Together with Maximiliane's family - her mother, her mother's second husband and her half-sister Sybille - the couple lived in Sanary-sur-Mer from 1928 to 1939. As Maximiliane was considered a half-Jew in Nazi Germany, the family presented themselves as Nazi victims and mingled with the other refugees within that community. "In papers from the French espionage defense it is alleged that Maximiliane entered affairs with naval officers and through this gained information not only about Toulon, but about Bizerte within the French protectorate of Tunisia as well. Her husband pursued his own beneficial affairs; above all he was responsible for forwarding the collected intelligence."

In Spring 1933, he was called to the German embassy in Paris as the "Vertrauensmann des Kanzlers Hitler" (ger. trusted man of the chancellor Hitler) to lead the press and propaganda office. Using targeted financing, he supported the national-socialist and antisemitic French press, such as the newspaper Le Jour, which was founded by Leon Bailby in 1933.

Files of the ministry of foreign affairs document Dincklage's methods. Besides propaganda work he organised financial and logistical support for members of the NSDAP as well as organisations and clubs that supported the party to aid them in establishing themselves in France. He began the recruitment of German engineers in French factories and manipulated university students and professors of Sorbonne, to generate interest in German culture and German studies.

"Even before the Nuremberg Laws (Nürnberger Gesetze) came into effect in 1935, Dincklage filed for divorce from his 'jüdisch versippten' wife Maximiliane. He continued living with her in Sanary continuing their work together."

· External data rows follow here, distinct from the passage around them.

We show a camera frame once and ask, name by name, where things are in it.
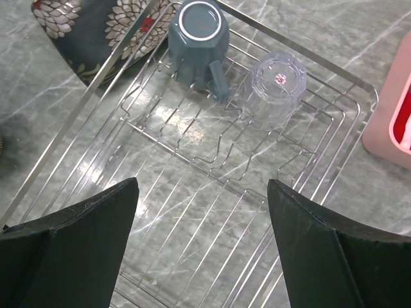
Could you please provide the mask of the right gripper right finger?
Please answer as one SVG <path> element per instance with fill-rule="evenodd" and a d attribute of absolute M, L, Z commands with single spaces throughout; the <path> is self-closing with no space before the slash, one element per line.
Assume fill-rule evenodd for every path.
<path fill-rule="evenodd" d="M 267 185 L 292 307 L 410 307 L 410 237 L 359 223 L 283 182 Z"/>

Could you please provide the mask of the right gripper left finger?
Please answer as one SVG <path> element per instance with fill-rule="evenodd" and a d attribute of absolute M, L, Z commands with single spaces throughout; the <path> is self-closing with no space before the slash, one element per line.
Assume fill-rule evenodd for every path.
<path fill-rule="evenodd" d="M 127 178 L 3 229 L 1 307 L 108 307 L 138 199 L 136 178 Z"/>

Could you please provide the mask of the clear faceted glass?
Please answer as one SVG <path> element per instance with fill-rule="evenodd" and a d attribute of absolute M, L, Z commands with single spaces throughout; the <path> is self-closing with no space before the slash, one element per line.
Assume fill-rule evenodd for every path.
<path fill-rule="evenodd" d="M 306 84 L 306 68 L 296 57 L 284 51 L 266 54 L 241 86 L 237 100 L 241 119 L 261 131 L 280 128 L 301 102 Z"/>

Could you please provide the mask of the black floral square plate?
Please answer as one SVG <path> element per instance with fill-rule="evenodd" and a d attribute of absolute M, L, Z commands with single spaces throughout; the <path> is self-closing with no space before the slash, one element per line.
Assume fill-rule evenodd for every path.
<path fill-rule="evenodd" d="M 89 85 L 147 5 L 148 1 L 33 1 L 31 11 L 69 67 Z M 103 80 L 149 55 L 166 36 L 176 11 L 171 1 L 156 3 Z"/>

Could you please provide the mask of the grey blue ceramic mug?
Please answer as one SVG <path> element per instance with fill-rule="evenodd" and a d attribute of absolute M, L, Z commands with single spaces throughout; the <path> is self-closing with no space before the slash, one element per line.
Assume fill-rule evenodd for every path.
<path fill-rule="evenodd" d="M 223 60 L 229 48 L 229 25 L 215 1 L 184 1 L 171 21 L 168 49 L 177 82 L 208 90 L 225 103 L 229 86 Z"/>

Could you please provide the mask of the black patterned ceramic bowl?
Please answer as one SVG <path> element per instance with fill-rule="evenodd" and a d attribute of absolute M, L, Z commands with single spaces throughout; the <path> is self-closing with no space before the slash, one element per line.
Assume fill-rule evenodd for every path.
<path fill-rule="evenodd" d="M 0 134 L 0 156 L 3 153 L 3 136 Z"/>

On Goebbels' orders Dincklage established NS propaganda within French borders and built an intelligence service to control the French opposition. Dincklage encoded his correspondence with the ministry and the Sicherheitsdienst des Reichsführers SS using various methods such as direct phone lines, telegraphs, and cipher machines, such as Enigma. His activity as a spy was known to the French and the refugees on which he was spying, but they decided not to expose him, not wanting to risk an unknown successor. Dincklage's superiors in the Reich security main office were Walter Schellenberg and Alexander Waag.

After being exposed as a spy in 1934, Dincklage accepted a mission in North Africa for which he recruited Baroness Hélène Dessoffy. Dincklage's future missions always included a new female lover from high society, who very likely was funding his endeavours.

== Relationship with Coco Chanel ==
After France's defeat Dincklage returned to Paris. He began a relationship with fashion designer Coco Chanel, living with her until 1944 in the Hôtel Ritz in Paris. In 1943 he introduced Chanel to Theodor Momm, a former army comrade, who supervised French textile production for the Third Reich. On Schellenberg's instruction Momm aimed to use Chanel's contacts to Winston Churchill and Hugh Grosvenor, 2nd duke of Westminster, to create a separate peace with England; the mission titled "Operation Modellhut" failed.

In 1944 Dincklage fled to Lausanne, where Chanel followed him after being released and cleared from her charges in 1945. As the former American secret service officer Hal W. Vaughan reports in his biography, Chanel continued her financial support of both Dincklage and Schellenberg, after the latter was released from prison in 1951, ensuring their silence. In 1952 she covered the cost for Schellenberg's funeral in Turin.

Up until 1954 Chanel lived with Dincklage in Switzerland; in 1951 both were photographed together in Villars sur Ollon, Canton Waadt, Switzerland.

== Death ==
Dincklage later was fascinated by the rise of fascism in Spain under the dictatorship of general Franco. There he settled on Mallorca where he died in 1974.